What is expected - From the first line to the last, print the data exactly as it appears.
_ _ _ _ _
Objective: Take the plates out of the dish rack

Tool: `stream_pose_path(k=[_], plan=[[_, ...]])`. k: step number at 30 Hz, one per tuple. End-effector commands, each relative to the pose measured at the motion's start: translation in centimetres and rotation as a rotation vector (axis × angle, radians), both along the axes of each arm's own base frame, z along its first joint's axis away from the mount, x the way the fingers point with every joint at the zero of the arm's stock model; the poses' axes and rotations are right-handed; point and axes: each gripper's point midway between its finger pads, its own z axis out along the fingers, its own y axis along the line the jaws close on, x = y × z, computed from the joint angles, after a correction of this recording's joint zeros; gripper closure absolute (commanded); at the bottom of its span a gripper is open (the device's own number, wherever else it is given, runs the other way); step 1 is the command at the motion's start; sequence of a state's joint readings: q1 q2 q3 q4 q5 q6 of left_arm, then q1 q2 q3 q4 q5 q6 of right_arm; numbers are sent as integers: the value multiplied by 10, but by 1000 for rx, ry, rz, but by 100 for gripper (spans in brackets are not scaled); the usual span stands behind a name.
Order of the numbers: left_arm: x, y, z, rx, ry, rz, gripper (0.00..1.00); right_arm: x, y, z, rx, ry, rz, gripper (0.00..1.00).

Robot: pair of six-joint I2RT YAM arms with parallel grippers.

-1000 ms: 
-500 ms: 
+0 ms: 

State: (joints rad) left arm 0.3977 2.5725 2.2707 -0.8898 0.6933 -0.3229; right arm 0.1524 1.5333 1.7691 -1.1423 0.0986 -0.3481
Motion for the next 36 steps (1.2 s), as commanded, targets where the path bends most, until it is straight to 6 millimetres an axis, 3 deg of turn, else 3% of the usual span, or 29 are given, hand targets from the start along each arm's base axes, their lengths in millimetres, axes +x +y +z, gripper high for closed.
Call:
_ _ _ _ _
Result of this task -
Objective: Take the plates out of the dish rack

Tool: `stream_pose_path(k=[_], plan=[[_, ...]])`. k: step number at 30 Hz, one per tuple. End-effector commands, each relative to the pose measured at the motion's start: translation in centimetres and rotation as a rotation vector (axis × angle, radians), both along the axes of each arm's own base frame, z along its first joint's axis away from the mount, x the way the fingers point with every joint at the zero of the arm's stock model; the poses' axes and rotations are right-handed; point and axes: each gripper's point midway between its finger pads, its own z axis out along the fingers, its own y axis along the line the jaws close on, x = y × z, computed from the joint angles, after a correction of this recording's joint zeros; gripper closure absolute (commanded); at the bottom of its span a gripper is open (the device's own number, wherever else it is given, runs the other way); step 1 is the command at the motion's start; sequence of a state's joint readings: q1 q2 q3 q4 q5 q6 of left_arm, then q1 q2 q3 q4 q5 q6 of right_arm; numbers are sent as integers: the value multiplied by 10, but by 1000 for rx, ry, rz, but by 100 for gripper (spans in brackets are not scaled); the usual span stands behind a name.
Order of the numbers: left_arm: x, y, z, rx, ry, rz, gripper (0.00..1.00); right_arm: x, y, z, rx, ry, rz, gripper (0.00..1.00).

Robot: pair of six-joint I2RT YAM arms with parallel grippers.

-1000 ms: 
-500 ms: 
+0 ms: 

State: (joints rad) left arm 0.3977 2.5725 2.2707 -0.8898 0.6933 -0.3229; right arm 0.1524 1.5333 1.7691 -1.1423 0.0986 -0.3481
Motion for the next 36 steps (1.2 s), as commanded, targets where the path bends most, until it is straight to 6 millimetres an axis, 3 deg of turn, else 3% of the usual span, or 29 are given, hand targets from the start along each arm's base axes, their lengths in millimetres, axes +x +y +z, gripper high for closed.
Call:

Nothing remains to be done, and the exercise is complete.